Há outros elementos, diria mais tradicionais, em pedra papel ou tesoura – afinal, o nome de uma brincadeira quase universal: as telas coloridas, em tamanhos diferentes, de Bárbara Faden (n. 1998), de Luís Rocha (n. 1995) ou da paulistana Yasmin Guimarães (n. 1991). A disposição e o diálogo que criam com as restantes peças fazem com que, por um lado, se unam à ideia de jogo (o pequeno quadro de Guimarães estabiliza a exteriorização das figuras de Oliveira, por exemplo); e, por outro, resistam a um fingimento absoluto (na tela de Faden, jogam com a parede de riscas amarelas amarelos pirilampos, à frente de uma figura humana de costas [tem asas azuis? é um anjo?], que assim desafia a autoridade do frontal, do rosto), inserindo-se na convenção do enquadramento. Cada peça articula-se com as outras no entretenimento de lhes encontrar proximidades: as pranchas verticais de Kiim com o tubo enfeitado de Brazão e as tiras de cores nos dois quadros (óleo a mostrar néon?) de Rocha; o pouso horizontal dos cadernos, das figurinhas esculpidas, dos suportes que se projetam das paredes com o amarelo que Anuar lançou: queres brincar comigo?

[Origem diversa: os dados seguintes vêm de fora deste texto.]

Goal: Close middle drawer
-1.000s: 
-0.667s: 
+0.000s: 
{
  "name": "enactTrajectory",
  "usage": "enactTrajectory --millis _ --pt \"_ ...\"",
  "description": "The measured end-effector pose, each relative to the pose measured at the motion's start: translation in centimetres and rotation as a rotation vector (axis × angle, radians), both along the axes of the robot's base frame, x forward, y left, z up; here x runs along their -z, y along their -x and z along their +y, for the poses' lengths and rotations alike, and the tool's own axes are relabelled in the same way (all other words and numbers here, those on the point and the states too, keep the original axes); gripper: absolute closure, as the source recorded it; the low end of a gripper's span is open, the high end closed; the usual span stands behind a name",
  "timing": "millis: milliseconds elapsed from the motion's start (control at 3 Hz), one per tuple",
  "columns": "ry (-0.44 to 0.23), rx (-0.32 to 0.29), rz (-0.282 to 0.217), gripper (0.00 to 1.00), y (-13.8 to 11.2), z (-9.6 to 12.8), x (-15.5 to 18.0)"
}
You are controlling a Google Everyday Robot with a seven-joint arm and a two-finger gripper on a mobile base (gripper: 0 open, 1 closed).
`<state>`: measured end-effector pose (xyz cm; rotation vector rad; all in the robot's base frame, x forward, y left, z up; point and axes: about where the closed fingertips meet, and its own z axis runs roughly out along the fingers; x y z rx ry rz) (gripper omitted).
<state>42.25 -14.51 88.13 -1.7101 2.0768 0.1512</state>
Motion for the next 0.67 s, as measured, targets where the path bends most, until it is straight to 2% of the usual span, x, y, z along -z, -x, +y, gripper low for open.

Esta exposição é dinâmica, torna-se viva a cada momento – assim se afasta o enguiço de Bergotte: no jogo, jamais haverá mal de gota ou batatas pouco cozinhadas que assustem quem quiser ir confirmar a cor das manchas no pequeno painel daquele quadro que adora.

pedra papel ou tesoura está na galeria da Alfaia, em Loulé, até dia 1 de julho.

Ana Isabel Soares (n. 1970) é doutorada em Teoria da Literatura (FLULisboa, 2003) e ensina desde 1996 na Faculdade de Ciências Humanas e Sociais (UAlgarve). Integrou a equipa de fundadores da Associação de Investigadores da Imagem em Movimento. Interessa-se por literatura, por artes plásticas e por cinema. Escreve, traduz e publica em revistas portuguesas e internacionais. É membro do Centro de Investigação em Artes e Comunicação.